* Task to complete
For every record beneath this instruction, give an exact repetition, omitting images.

* Records provided
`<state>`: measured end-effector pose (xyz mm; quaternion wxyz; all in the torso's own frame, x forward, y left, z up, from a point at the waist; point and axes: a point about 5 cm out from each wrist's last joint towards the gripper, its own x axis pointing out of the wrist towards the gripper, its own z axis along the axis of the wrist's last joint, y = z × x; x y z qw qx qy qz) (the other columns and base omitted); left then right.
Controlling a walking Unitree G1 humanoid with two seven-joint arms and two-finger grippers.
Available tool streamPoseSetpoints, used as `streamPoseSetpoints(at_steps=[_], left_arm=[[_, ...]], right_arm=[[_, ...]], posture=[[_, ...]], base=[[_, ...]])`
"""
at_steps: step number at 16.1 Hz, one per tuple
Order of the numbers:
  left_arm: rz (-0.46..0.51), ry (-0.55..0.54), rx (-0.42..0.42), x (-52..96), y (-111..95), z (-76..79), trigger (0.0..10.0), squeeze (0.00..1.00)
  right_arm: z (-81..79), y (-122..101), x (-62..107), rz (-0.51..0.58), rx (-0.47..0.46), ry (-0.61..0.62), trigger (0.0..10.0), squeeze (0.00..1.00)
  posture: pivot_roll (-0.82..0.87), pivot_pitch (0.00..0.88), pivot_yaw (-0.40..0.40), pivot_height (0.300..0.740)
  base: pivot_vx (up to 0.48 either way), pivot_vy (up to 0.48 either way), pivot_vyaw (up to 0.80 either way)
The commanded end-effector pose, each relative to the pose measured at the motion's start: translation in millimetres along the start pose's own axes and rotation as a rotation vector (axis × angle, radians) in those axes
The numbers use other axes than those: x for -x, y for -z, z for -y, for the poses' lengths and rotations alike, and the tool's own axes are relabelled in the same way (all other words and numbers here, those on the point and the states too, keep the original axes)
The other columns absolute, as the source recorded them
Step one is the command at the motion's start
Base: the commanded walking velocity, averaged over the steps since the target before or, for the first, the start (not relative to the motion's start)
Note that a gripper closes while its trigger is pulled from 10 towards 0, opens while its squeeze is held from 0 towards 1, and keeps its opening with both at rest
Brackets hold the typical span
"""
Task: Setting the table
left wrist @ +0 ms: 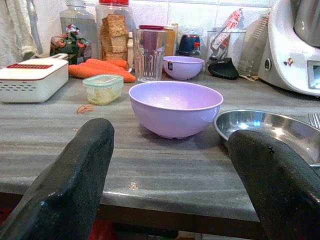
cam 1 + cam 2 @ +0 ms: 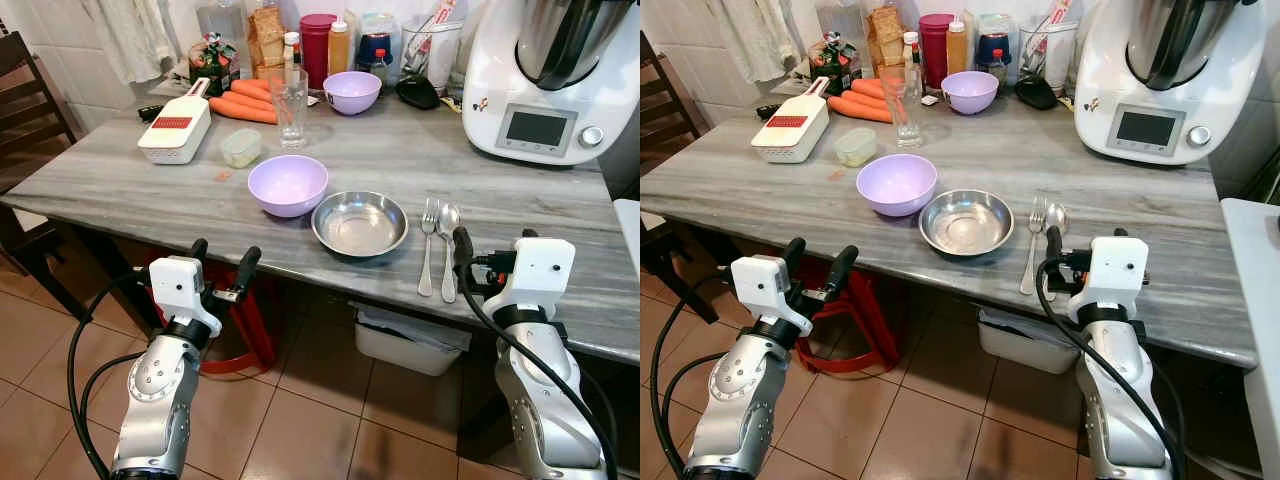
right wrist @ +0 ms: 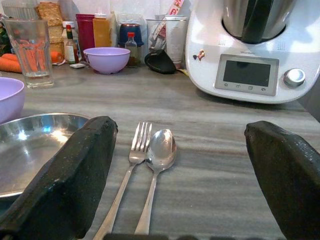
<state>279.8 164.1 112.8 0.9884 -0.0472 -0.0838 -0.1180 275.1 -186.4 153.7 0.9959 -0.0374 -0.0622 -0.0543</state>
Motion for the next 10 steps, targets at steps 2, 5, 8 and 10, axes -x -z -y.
streamPoseSetpoints(at_steps=[2, 5, 8, 10], left_arm=[[-0.004, -0.009, -0.015, 0.4, 0.1, -3.7, 10.0, 0.00], [-0.004, -0.009, -0.015, 0.4, 0.1, -3.7, 10.0, 0.00], [-0.024, -0.088, -0.032, -8.0, -0.3, -7.5, 10.0, 0.00], [-0.060, -0.200, -0.049, -17.6, -1.2, -13.7, 10.0, 0.00]], right_arm=[[-2.0, -5.6, -0.5, 0.019, 0.000, -0.004, 10.0, 0.00], [-2.0, -5.6, -0.5, 0.019, 0.000, -0.004, 10.0, 0.00], [-10.5, -6.7, -6.3, 0.009, -0.055, -0.016, 10.0, 0.00], [-22.0, -7.7, -14.2, 0.010, -0.136, -0.043, 10.0, 0.00]], posture=[[-0.08, 0.041, 0.053, 0.740], [-0.08, 0.041, 0.053, 0.740], [-0.05, 0.068, 0.047, 0.740], [-0.06, 0.069, 0.048, 0.740]], base=[[0.000, 0.000, 0.00], [0.000, 0.000, 0.00], [0.000, 0.000, 0.00], [0.000, 0.000, 0.00]])
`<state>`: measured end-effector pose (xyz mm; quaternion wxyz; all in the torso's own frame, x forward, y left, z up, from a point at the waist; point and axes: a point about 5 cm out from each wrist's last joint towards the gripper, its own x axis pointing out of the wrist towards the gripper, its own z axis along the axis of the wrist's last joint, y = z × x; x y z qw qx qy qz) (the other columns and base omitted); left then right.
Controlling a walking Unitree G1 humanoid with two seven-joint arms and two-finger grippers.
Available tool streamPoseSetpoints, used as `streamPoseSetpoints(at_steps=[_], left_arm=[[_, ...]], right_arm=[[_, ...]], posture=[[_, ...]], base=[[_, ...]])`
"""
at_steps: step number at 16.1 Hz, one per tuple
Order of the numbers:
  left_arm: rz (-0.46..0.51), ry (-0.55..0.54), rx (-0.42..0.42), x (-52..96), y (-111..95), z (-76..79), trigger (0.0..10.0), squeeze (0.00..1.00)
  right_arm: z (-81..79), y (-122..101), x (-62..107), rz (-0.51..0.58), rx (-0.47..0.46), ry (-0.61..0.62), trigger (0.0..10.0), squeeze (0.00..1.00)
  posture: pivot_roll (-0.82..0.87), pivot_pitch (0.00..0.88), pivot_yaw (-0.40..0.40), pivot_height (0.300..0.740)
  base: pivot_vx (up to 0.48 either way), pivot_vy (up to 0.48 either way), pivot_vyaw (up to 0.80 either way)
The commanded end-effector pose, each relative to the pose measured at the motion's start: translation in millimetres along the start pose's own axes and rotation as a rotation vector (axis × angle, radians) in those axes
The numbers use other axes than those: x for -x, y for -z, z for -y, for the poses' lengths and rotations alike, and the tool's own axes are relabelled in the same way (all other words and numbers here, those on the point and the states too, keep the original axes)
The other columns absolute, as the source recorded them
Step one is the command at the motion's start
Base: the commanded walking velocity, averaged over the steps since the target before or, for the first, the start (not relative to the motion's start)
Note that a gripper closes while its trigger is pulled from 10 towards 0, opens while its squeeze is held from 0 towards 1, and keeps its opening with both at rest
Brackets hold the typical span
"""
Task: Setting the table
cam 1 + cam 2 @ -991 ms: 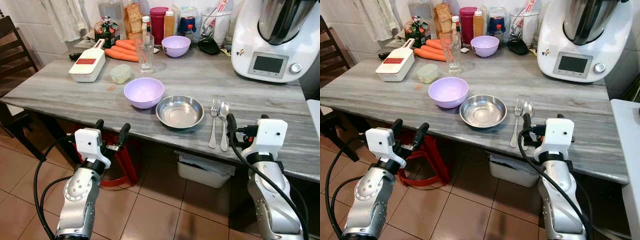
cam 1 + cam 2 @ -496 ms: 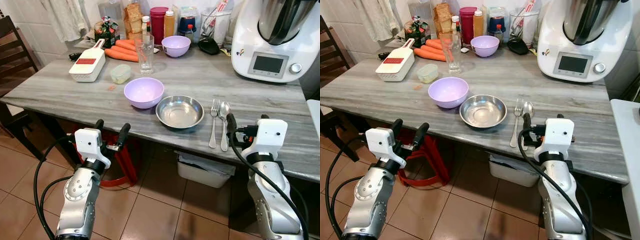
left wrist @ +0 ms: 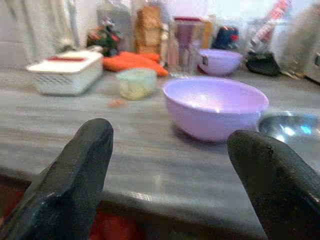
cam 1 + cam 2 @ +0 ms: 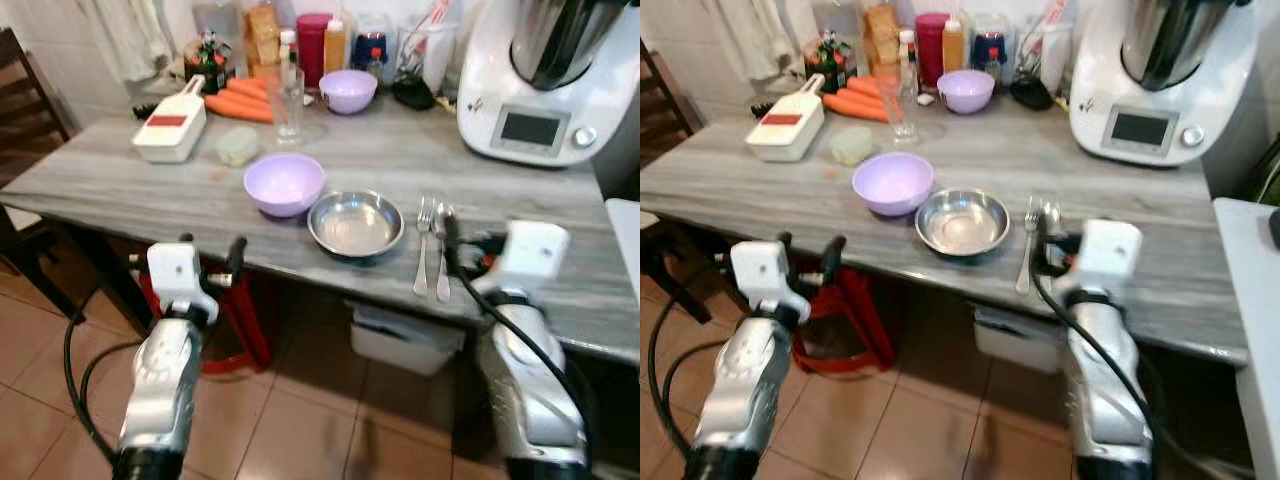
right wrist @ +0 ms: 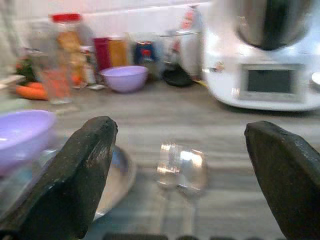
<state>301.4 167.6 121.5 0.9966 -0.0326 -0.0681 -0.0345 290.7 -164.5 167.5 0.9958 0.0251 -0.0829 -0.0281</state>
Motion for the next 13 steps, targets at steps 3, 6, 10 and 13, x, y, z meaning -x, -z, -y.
streamPoseSetpoints(at_steps=[3, 6, 10, 13], left_arm=[[-0.037, -0.035, -0.009, 4.5, 5.6, -5.0, 10.0, 0.00], [-0.050, -0.063, -0.020, 3.5, 6.9, -4.8, 10.0, 0.00], [-0.060, -0.063, -0.022, 1.4, 7.1, -2.4, 10.0, 0.00], [-0.067, -0.064, -0.028, 1.1, 7.5, -1.5, 10.0, 0.00]], right_arm=[[1.4, 6.9, 1.2, -0.036, -0.012, 0.004, 10.0, 0.00], [0.7, 7.7, -1.6, -0.039, -0.016, 0.000, 10.0, 0.00], [1.1, 7.6, -2.2, -0.035, -0.014, -0.008, 10.0, 0.00], [1.1, 8.7, -1.7, -0.038, -0.016, -0.007, 10.0, 0.00]], posture=[[-0.05, 0.069, 0.044, 0.740], [-0.05, 0.065, 0.040, 0.740], [-0.05, 0.061, 0.039, 0.740], [-0.05, 0.061, 0.039, 0.740]], base=[[0.000, 0.000, 0.00], [0.000, 0.000, -0.80], [-0.064, 0.000, 0.00], [-0.314, 0.000, 0.00]])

* Answer to the exercise
`<state>`: measured end-effector pose (xyz mm; quaternion wxyz; all in the torso's own frame, x forward, y left, z up, from a point at the waist; point and axes: a point about 5 cm out from each wrist's last joint towards the gripper, its own x axis pointing out of the wrist towards the gripper, its own z axis along the axis of the wrist's last joint, y = z × x; x y z qw qx qy qz) (the other columns and base omitted); left then right.
Controlling a walking Unitree G1 humanoid with two seven-joint arms and two-finger grippers.
Available tool streamPoseSetpoints, used as `streamPoseSetpoints(at_steps=[_], left_arm=[[_, ...]], right_arm=[[_, ...]], posture=[[_, ...]], base=[[_, ...]])`
"""
at_steps: step number at 16.1 Hz, one per tuple
Order of the numbers:
  left_arm: rz (-0.46..0.51), ry (-0.55..0.54), rx (-0.42..0.42), x (-52..96), y (-111..95), z (-76..79), trigger (0.0..10.0), squeeze (0.00..1.00)
  right_arm: z (-81..79), y (-122..101), x (-62..107), rz (-0.51..0.58), rx (-0.47..0.46), ry (-0.61..0.62), trigger (0.0..10.0), squeeze (0.00..1.00)
  posture: pivot_roll (-0.82..0.87), pivot_pitch (0.00..0.88), pivot_yaw (-0.40..0.40), pivot_height (0.300..0.740)
  base: pivot_vx (up to 0.48 either way), pivot_vy (up to 0.48 either way), pivot_vyaw (up to 0.80 either way)
The commanded end-effector pose, each relative to the pose measured at the motion's start: translation in millimetres along the start pose's own axes and rotation as a rotation vector (axis × angle, radians) in those axes
The numbers use other axes than those: x for -x, y for -z, z for -y, for the poses' lengths and rotations alike, and the tool's own axes are relabelled in the same way (all other words and numbers here, those on the point and the states too, keep the original axes)
The other columns absolute, as the source recorded them
Step one is the command at the motion's start
Base: the commanded walking velocity, averaged over the steps since the target before or, for the first, the start (not relative to the motion's start)
Note that a gripper closes while its trigger is pulled from 10 towards 0, opens while its squeeze is held from 0 towards 1, and keeps its opening with both at rest
Brackets hold the typical span
"""
Task: Setting the table
left wrist @ +0 ms: 
cam 1 + cam 2 @ +0 ms: 
right wrist @ +0 ms: 
<state>279.8 164.1 112.8 0.9884 -0.0472 -0.0838 -0.1180 275.1 -186.4 153.7 0.9959 -0.0374 -0.0622 -0.0543</state>
Motion for the next 10 steps, targets at steps 2, 5, 8 and 10, axes -x -z -y.
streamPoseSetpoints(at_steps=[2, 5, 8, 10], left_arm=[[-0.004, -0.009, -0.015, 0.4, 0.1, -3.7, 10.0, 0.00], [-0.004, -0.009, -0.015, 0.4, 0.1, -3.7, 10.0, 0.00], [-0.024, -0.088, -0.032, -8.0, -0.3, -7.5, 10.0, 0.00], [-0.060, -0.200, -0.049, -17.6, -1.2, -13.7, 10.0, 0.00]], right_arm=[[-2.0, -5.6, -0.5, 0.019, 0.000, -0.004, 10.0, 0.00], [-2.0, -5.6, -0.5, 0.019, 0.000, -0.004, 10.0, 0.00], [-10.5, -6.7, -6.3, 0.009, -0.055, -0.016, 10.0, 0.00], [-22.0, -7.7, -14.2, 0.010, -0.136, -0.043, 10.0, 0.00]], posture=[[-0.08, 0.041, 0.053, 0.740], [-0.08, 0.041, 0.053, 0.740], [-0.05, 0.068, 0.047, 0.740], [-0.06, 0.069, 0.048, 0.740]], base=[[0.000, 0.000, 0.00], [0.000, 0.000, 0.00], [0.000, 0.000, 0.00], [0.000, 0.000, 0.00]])
`<state>`: measured end-effector pose (xyz mm; quaternion wxyz; all in the torso's own frame, x forward, y left, z up, from a point at the waist; point and axes: a point about 5 cm out from each wrist's last joint towards the gripper, its own x axis pointing out of the wrist towards the gripper, its own z axis along the axis of the wrist's last joint, y = z × x; x y z qw qx qy qz) (the other columns and base omitted); left then right.
Controlling a walking Unitree G1 humanoid with two seven-joint arms and two-finger grippers.
Available tool streamPoseSetpoints, used as `streamPoseSetpoints(at_steps=[_], left_arm=[[_, ...]], right_arm=[[_, ...]], posture=[[_, ...]], base=[[_, ...]])`
"""
at_steps: step number at 16.1 Hz, one per tuple
Order of the numbers:
  left_arm: rz (-0.46..0.51), ry (-0.55..0.54), rx (-0.42..0.42), x (-52..96), y (-111..95), z (-76..79), trigger (0.0..10.0), squeeze (0.00..1.00)
  right_arm: z (-81..79), y (-122..101), x (-62..107), rz (-0.51..0.58), rx (-0.47..0.46), ry (-0.61..0.62), trigger (0.0..10.0), squeeze (0.00..1.00)
  posture: pivot_roll (-0.82..0.87), pivot_pitch (0.00..0.88), pivot_yaw (-0.40..0.40), pivot_height (0.300..0.740)
  base: pivot_vx (up to 0.48 either way), pivot_vy (up to 0.48 either way), pivot_vyaw (up to 0.80 either way)
The commanded end-effector pose, each relative to the pose measured at the motion's start: translation in millimetres along the start pose's own axes and rotation as a rotation vector (axis × angle, radians) in those axes
The numbers use other axes than those: x for -x, y for -z, z for -y, for the poses' lengths and rotations alike, and the tool's own axes are relabelled in the same way (all other words and numbers here, those on the point and the states too, keep the original axes)
The other columns absolute, as the source recorded them
Step one is the command at the motion's start
Base: the commanded walking velocity, averaged over the steps since the target before or, for the first, the start (not relative to the motion's start)
Note that a gripper closes while its trigger is pulled from 10 towards 0, opens while its squeeze is held from 0 towards 1, and keeps its opening with both at rest
Brackets hold the typical span
"""
Task: Setting the table
cam 1 + cam 2 @ -991 ms: 
cam 1 + cam 2 @ -496 ms: 
left wrist @ +0 ms: 
cam 1 + cam 2 @ +0 ms: 
right wrist @ +0 ms: 
<state>301.4 167.6 121.5 0.9966 -0.0326 -0.0681 -0.0345 290.7 -164.5 167.5 0.9958 0.0251 -0.0829 -0.0281</state>
Motion for the next 13 steps, targets at steps 3, 6, 10 and 13, x, y, z meaning -x, -z, -y.
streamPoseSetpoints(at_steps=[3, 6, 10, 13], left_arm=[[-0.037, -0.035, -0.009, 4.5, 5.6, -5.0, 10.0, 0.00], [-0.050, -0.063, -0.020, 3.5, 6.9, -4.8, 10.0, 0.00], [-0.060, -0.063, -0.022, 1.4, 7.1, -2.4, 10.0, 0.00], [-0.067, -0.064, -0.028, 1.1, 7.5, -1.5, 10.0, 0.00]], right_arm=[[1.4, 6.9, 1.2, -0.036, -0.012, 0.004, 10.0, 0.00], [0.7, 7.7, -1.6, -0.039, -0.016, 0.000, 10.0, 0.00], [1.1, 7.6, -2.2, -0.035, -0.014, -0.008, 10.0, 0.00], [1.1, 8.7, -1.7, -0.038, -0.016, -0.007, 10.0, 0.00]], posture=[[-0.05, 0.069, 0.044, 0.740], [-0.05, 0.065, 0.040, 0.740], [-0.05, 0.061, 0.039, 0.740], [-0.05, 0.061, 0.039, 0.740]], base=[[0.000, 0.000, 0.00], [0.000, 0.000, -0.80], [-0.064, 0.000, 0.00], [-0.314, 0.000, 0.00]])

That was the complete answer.